E se l'IA venisse sviluppata solo lentamente e si integrasse gradualmente nella società?
Questo, molto probabilmente, sarebbe catastrofico.
Le nostre previsioni riguardano i risultati finali, non il percorso. Non sappiamo cosa succederà con l'IA da qui al momento in cui diventerà davvero pericolosa.
Per quanto ne sappiamo, potrebbe succedere tra sei mesi, se si scoprisse che IA poco intelligenti che pensano per molto tempo sono abbastanza brave a fare le proprie ricerche sull'IA (innescando così un ciclo di retroazione critico). E per quanto ne sappiamo, il settore potrebbe rimanere fermo per sei anni in attesa di qualche intuizione critica che poi impiegherà altri sei anni per maturare. In quest'ultimo caso, potrebbe esserci un periodo di dodici anni in cui l'IA influirà in modo sorprendente sull'istruzione e sul lavoro.
(Sì, per chi sta storcendo il naso alla frase precedente, siamo consapevoli che la fallacia della quantità di lavoro è una fallacia. Il punto è che le nostre ipotesi su come l'IA influenzerà effettivamente il lavoro nel breve termine non sono particolarmente rilevanti, dato quello che succederà dopo).

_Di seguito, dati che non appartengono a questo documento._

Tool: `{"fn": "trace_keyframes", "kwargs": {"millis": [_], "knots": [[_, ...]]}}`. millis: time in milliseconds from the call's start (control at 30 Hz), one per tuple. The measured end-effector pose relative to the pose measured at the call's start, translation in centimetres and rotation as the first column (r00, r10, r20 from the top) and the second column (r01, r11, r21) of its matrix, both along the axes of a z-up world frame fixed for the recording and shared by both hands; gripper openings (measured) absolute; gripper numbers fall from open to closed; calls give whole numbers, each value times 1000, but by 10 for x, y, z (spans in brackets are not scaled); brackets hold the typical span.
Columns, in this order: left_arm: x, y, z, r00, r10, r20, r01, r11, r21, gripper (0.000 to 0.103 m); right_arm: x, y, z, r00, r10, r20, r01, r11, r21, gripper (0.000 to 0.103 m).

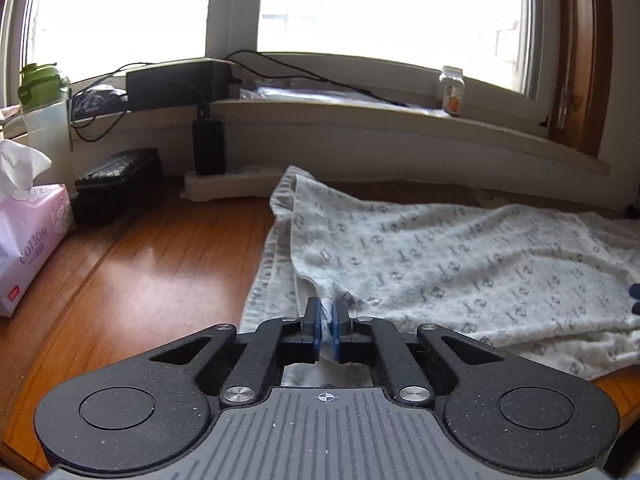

Nelle risorse online del capitolo 6, abbiamo discusso di come l'umanità probabilmente non riuscirà a tenere il passo con lo sviluppo dell'IA, anche se ci affanniamo a potenziare l'intelligenza umana. (Ciononostante, nel capitolo 13 sosteniamo l'idea di potenziare l'intelligenza umana, ma non pensiamo che ciò possa realisticamente consentire agli esseri umani di tenere il passo con le IA se la ricerca sull'IA non viene anche interrotta).
Quindi, anche se quel futuro potrebbe diventare interessante e strano, sarebbe un futuro in cui sempre più potere va alle IA. Una volta che un qualsiasi insieme di queste IA si trova in una posizione in cui potrebbe prendere le risorse del pianeta per sé, quello è il punto di non ritorno: o quell'insieme di IA contiene una componente che si preoccupa di persone felici, sane e libere, o il futuro andrà male per noi.